When it comes to the platforming elements, Castlevania: Lords of Shadow does a good job. You can use the combat cross’s hook tip to hoick yourself up sheer drops and swing from one ledge to another. It is fun, flows quite nicely, and reminiscent of Prince of Persia. So are some of the puzzles actually. A few aren’t too taxing, others require some thought. I was surprised at the good the selection of puzzles. Your brothers leave behind notes about how unsuccessful they were when attempting the puzzles but given the easiness of some of them, they clearly mustn’t have been the sharpest swords in the armory. In some cases if you haven’t found a scroll that gives you a hint, the puzzles can just turn out to be trial and error, which can be irritating. If you’re stuck with the puzzle you can choose to unlock the solution, it comes at the cost of any experience points you might have earned by figuring it out yourself.
Castlevania: Lords of Shadow is a lengthy game, and one could spend 20+ hours just getting to the end of the first playthrough, and further more attempting to beat the trials and finding the collectibles. This could prove too demanding for the more casual gamers. Granted there are issues with the fixed camera perspective and the game reuses combat and platforming mechanics from other games but that doesn’t tarnish the polish of this wonderfully crafted game. It does a great job of building the suspense, and there is always a sense of dread when you get to the top of a tower of the bottom of a dungeon, wondering what manner of evil you’ll be facing next.
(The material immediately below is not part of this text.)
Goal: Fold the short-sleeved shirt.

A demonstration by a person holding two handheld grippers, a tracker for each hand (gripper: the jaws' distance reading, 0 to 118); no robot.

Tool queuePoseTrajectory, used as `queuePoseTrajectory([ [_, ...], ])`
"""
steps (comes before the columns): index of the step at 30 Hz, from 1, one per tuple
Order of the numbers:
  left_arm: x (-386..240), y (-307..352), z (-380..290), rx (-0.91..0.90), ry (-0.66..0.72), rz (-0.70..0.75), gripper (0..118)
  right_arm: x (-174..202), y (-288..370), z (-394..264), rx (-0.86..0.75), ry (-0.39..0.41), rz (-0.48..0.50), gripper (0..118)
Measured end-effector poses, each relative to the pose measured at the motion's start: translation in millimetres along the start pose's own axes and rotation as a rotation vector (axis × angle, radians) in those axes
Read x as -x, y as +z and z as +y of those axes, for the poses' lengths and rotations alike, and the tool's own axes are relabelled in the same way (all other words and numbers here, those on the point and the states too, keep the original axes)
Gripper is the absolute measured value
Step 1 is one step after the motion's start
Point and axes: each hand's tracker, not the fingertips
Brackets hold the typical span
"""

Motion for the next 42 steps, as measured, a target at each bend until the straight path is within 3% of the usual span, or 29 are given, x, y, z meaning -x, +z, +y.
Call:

There is so much to like about Castlevania: Lords of Shadow, even something that one often overlooks. The game’s menu is presented like an ancient tome that includes the bestiary and a travel journal that gives you info about the scrolls, gems, upgrades, and bits and pieces that you’ve collected. The monsters are sketched out well and the various combat moves are animated well. It’s a nice resource and I like the attention to detail. The sound design has been given the same treatment too. In some games I’ve played recently, it’s been purely incidentally and only ramps up at boss battles, but not so in Castlevania. The haunting sweeping tunes are always with you, as if to accompany Belmont’s melancholy demeanour. It’s beautifully done and complements the game. The voice acting it top-notch with Robert Carlyle (Trainspotting, 28 Weeks Later) providing the voice for Gabriel Belmont. Popular facepalm image and distinguished actor Sir Patrick Stewart not only narrates the introduction to each chapter with poise and elegance but plays a part in the tale too.
So, to cut a short story long, I thoroughly enjoyed Castlevania: Lords of Shadow. It is beautiful to look at and the storyline is pretty competent. It is lengthy, challenging, immersive, and is certainly one of the two surprising hits (Darksiders is the other) that I’ve played this year. Thank you for the experience, Gabriel “Lesley” Belmont: Melancholy Monster Slayer.